Problem. Beneath this task are records; print exactly the stretch of them from the line with "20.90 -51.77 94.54" through the line with "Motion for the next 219", both ends included.

(Stored records)
----------

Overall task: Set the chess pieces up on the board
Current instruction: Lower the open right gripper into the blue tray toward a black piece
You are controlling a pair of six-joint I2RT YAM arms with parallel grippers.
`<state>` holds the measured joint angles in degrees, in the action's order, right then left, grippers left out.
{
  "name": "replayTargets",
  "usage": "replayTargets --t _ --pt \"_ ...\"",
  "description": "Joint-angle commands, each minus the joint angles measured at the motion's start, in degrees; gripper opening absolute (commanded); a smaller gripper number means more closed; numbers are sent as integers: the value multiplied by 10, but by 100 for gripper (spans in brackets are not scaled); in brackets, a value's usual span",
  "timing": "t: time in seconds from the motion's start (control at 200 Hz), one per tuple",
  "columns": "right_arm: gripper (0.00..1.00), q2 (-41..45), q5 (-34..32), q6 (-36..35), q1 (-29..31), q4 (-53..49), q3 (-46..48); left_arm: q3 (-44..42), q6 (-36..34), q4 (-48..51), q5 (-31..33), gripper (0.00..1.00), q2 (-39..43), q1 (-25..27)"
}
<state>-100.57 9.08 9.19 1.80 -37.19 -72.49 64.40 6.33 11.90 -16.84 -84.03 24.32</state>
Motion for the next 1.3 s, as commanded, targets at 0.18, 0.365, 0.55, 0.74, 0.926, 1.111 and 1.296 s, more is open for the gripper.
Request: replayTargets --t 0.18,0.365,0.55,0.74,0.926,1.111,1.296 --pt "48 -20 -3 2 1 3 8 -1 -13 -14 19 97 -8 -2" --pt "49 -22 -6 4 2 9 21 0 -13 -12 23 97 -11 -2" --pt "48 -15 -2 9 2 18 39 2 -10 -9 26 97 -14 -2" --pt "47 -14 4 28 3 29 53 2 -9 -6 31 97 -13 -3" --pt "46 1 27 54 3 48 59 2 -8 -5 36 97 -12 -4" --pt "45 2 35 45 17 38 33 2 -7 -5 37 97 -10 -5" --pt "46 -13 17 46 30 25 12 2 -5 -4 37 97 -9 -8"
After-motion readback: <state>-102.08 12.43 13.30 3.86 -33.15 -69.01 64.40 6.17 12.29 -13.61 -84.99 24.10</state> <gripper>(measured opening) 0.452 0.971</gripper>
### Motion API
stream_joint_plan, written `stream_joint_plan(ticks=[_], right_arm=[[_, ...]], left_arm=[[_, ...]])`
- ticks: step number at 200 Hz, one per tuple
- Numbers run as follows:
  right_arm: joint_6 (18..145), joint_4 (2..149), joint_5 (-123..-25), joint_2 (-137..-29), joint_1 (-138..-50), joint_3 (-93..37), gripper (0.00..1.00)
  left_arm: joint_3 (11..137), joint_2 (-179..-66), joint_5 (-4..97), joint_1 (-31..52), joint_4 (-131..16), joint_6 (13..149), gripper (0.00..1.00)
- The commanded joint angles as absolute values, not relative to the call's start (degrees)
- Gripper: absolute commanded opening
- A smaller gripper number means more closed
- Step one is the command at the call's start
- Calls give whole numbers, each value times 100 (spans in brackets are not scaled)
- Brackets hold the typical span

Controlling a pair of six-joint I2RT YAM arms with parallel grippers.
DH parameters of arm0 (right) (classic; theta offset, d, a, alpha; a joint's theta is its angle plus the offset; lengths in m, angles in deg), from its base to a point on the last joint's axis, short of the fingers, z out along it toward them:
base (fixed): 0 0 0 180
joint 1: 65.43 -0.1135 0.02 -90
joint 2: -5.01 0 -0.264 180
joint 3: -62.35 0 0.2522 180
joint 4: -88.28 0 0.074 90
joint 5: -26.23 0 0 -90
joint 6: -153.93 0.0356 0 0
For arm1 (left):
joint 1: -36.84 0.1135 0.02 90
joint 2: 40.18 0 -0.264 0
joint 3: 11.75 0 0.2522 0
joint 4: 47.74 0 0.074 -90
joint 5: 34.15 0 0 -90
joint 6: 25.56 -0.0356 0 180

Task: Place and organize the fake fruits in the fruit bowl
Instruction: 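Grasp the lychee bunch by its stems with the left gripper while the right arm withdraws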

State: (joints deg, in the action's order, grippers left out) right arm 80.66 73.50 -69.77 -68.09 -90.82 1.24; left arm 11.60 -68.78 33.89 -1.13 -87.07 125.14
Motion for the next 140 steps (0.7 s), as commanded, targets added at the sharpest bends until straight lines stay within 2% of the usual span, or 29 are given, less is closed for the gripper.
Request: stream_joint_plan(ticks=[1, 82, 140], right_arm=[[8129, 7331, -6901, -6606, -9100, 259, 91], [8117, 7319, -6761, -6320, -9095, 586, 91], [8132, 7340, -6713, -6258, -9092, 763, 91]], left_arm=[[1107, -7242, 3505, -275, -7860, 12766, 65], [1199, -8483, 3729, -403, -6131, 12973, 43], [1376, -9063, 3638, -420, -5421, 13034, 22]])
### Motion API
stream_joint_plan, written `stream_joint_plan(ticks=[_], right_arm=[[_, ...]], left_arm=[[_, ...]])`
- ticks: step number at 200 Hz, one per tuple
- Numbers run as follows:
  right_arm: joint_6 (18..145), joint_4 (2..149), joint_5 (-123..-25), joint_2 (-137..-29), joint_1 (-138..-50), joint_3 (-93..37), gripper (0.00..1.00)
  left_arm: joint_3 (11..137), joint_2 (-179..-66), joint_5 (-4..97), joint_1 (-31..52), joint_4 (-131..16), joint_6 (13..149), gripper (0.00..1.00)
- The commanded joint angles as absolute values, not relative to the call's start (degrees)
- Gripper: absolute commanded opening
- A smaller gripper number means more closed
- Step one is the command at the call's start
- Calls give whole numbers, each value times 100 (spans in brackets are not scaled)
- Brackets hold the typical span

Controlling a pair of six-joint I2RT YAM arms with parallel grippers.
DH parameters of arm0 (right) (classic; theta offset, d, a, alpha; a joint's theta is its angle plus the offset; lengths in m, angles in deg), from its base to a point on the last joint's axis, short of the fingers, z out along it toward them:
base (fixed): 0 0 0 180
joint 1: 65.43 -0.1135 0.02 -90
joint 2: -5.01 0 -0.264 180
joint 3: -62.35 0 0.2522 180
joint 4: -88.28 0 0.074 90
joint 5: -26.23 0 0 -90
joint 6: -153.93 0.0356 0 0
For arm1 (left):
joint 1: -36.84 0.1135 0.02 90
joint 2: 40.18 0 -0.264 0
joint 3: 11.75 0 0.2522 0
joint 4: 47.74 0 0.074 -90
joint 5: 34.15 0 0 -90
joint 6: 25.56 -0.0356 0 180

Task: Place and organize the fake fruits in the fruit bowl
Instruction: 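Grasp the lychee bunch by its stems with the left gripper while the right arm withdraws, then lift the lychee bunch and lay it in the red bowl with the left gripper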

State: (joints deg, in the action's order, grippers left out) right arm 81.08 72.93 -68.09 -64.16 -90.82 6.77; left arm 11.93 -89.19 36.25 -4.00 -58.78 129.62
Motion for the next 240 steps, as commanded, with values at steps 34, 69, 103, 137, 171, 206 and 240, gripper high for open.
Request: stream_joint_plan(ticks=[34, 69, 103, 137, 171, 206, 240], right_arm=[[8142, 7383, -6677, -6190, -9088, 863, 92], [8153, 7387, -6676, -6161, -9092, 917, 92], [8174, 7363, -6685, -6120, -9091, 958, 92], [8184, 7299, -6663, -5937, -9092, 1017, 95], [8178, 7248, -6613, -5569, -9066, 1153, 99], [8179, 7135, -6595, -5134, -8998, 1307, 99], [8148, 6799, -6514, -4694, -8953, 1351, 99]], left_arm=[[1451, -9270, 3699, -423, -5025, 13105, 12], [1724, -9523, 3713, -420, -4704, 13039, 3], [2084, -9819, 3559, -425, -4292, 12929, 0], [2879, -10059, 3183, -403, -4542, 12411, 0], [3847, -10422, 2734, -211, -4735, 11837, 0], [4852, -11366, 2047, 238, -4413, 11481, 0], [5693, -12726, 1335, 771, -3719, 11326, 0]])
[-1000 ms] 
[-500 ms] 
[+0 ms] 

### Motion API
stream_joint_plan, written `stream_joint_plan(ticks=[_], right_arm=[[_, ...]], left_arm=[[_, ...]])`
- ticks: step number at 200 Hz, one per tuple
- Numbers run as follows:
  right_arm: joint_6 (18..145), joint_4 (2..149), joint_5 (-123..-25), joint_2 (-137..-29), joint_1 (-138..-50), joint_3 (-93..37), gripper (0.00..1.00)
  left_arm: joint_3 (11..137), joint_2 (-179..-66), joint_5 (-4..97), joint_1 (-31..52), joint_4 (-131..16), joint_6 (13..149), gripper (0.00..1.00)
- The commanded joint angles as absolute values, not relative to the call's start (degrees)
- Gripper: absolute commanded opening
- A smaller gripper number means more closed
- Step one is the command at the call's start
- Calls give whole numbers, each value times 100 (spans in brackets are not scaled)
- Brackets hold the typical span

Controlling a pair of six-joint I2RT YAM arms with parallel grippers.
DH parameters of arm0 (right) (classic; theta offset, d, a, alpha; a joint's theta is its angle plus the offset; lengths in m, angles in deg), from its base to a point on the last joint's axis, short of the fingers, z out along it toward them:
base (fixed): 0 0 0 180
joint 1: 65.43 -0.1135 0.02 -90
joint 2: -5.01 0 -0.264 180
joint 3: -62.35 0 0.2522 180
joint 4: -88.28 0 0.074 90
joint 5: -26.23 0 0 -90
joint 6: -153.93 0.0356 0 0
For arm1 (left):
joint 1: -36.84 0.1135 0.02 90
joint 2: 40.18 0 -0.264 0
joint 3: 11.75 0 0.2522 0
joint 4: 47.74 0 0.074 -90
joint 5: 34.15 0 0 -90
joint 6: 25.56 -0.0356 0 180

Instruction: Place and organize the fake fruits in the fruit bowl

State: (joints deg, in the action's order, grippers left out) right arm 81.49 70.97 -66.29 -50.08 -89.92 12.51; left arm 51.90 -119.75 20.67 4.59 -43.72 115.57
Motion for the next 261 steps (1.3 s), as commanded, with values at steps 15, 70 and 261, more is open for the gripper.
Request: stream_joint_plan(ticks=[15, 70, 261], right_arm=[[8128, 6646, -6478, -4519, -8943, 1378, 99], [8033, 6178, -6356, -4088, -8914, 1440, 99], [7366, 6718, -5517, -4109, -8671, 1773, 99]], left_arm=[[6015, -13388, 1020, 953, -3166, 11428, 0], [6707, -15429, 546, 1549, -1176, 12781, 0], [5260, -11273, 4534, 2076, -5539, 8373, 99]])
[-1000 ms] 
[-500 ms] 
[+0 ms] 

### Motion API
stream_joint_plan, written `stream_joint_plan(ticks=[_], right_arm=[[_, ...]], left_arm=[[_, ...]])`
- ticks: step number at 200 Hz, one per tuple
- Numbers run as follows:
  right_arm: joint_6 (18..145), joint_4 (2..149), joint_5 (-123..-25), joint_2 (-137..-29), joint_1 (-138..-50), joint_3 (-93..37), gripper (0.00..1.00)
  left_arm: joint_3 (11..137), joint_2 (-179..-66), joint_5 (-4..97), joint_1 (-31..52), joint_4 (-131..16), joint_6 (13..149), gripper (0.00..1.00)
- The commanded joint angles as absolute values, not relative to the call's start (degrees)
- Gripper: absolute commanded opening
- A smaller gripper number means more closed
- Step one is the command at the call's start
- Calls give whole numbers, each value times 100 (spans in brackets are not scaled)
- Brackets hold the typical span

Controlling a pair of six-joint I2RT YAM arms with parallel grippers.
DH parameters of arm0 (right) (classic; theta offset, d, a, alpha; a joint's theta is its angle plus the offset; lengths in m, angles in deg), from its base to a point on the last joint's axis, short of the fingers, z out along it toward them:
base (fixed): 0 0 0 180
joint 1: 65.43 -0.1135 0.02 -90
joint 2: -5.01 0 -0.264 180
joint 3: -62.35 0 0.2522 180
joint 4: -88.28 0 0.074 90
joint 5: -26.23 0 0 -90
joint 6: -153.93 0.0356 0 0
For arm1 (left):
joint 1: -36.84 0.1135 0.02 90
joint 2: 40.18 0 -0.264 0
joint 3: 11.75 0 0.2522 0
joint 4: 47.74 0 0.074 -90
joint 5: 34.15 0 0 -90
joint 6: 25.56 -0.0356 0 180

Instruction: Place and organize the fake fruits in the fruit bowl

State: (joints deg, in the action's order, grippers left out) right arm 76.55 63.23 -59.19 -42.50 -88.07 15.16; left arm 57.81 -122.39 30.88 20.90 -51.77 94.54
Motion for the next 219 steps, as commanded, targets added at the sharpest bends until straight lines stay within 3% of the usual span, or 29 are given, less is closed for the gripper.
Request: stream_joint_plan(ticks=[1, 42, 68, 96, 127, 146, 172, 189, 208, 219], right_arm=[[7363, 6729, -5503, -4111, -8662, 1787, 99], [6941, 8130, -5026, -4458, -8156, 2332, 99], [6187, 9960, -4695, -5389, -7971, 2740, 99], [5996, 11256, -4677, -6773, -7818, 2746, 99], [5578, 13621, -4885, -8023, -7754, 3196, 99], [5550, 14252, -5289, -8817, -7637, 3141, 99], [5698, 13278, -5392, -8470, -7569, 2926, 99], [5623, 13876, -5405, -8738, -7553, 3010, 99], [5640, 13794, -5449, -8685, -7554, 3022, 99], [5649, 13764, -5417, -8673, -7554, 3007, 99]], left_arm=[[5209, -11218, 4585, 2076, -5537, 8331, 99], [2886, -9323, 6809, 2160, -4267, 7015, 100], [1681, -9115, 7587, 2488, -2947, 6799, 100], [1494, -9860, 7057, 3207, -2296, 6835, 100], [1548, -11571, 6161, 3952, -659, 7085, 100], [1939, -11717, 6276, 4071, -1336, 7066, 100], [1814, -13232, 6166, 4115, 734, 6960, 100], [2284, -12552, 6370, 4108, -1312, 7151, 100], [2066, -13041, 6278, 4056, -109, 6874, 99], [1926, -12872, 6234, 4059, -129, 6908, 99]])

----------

The completed task.
State: (joints deg, in the action's order, grippers left out) right arm 76.55 63.23 -59.19 -42.50 -88.07 15.16; left arm 57.81 -122.39 30.88 20.90 -51.77 94.54
Motion for the next 219 steps, as commanded, targets added at the sharpest bends until straight lines stay within 3% of the usual span, or 29 are given, less is closed for the gripper.

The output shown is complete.